Cannabis use associated with increased risk of surgical complications
People who are regular cannabis users are at an increased risk of experiencing complications before, during, and after surgery, according to a study by researchers with UTHealth Houston published in JAMA Surgery.
Nearly 16.3 million people had a cannabis use disorder (CUD) in 2021, according to the National Institute on Drug Abuse. Defined by the Centers for Disease Control and Prevention, cannabis use disorder occurs when someone is unable to stop using cannabis even though it is causing health and social problems in their lives. Researchers found that patients with CUD are approximately 20% more likely to experience a significant postoperative complication than patients without CUD.
“A significant number of patients’ first encounter with the health care system is for surgery. Most have other health-related issues like high blood pressure and diabetes that they may not have previously known about. Cannabis use falls into the category of a health-related issue. It may not be as harmless as people think; it can have a significant impact on your health,” said Paul Potnuru, MD, first author of the study and assistant professor in the Department of Anesthesiology, Critical Care and Pain Medicine.
By using the National Inpatient Sample Database, researchers analyzed 62,110 hospitalizations from major elective inpatient surgeries performed in the United States from 2016 to 2019.

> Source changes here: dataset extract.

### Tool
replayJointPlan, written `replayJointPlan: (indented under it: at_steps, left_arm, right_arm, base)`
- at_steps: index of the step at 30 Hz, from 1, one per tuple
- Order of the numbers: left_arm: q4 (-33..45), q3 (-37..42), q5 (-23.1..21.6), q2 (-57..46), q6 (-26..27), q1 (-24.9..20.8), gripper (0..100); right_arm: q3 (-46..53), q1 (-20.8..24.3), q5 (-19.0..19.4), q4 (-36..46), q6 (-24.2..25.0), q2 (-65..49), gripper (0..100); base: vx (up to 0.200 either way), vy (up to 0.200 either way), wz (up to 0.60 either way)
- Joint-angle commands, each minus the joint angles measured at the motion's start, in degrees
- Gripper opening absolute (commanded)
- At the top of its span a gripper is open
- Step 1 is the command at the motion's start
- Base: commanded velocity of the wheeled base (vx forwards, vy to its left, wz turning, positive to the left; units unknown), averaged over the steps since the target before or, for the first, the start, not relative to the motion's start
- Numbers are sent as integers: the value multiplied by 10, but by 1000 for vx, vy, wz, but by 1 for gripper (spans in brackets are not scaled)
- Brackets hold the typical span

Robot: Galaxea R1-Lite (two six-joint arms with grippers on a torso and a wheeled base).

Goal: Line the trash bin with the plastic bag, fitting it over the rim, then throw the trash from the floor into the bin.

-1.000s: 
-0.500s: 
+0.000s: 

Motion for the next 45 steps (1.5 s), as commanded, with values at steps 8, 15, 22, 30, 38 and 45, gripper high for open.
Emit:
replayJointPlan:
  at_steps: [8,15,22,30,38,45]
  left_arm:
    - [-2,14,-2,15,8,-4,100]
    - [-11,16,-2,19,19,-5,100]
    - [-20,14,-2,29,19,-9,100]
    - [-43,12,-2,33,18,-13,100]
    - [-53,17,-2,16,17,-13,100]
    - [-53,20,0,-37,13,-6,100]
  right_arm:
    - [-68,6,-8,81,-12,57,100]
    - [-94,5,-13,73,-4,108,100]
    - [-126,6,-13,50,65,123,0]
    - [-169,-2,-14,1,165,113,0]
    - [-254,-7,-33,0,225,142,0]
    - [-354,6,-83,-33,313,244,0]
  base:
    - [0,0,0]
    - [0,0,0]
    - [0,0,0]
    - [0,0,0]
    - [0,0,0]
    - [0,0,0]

According to the study, patients with CUD had an increased risk of postoperative complications, including myocardial ischemia, acute kidney injury, stroke, respiratory failure, venous thromboembolism, hospital-acquired infection, and surgical procedure-related complications. Additionally, the cost of hospital stay was higher in patients with CUD than those without it.
With the growing rate of cannabis use and increasing potency of cannabis products, Potnuru said there are safety concerns for patients with frequent use of cannabis who undergo surgery. Earlier this year, the American Society of Regional Anesthesia and Pain Medicine released new guidelines for screening cannabis use in all patients before surgery, and recommends informing them of the increased risk of adverse outcomes.
“From the anesthesia perspective, cannabis users may need higher doses of anesthetic medications during surgery. They can also have higher pain levels after surgery and require more opioids. Doctors must be aware of the level of a patient’s cannabis usage to tailor the amount of medications given and closely monitor for complications,” Potnuru said.
Co-authors on the paper from McGovern Medical School were Srikar Jonna, MD, assistant professor of anesthesiology; and George W. Williams II, MD, professor, vice chair, and division chief of critical care medicine.
Media coverage of the team’s research was picked up by numerous national outlets, including CNN.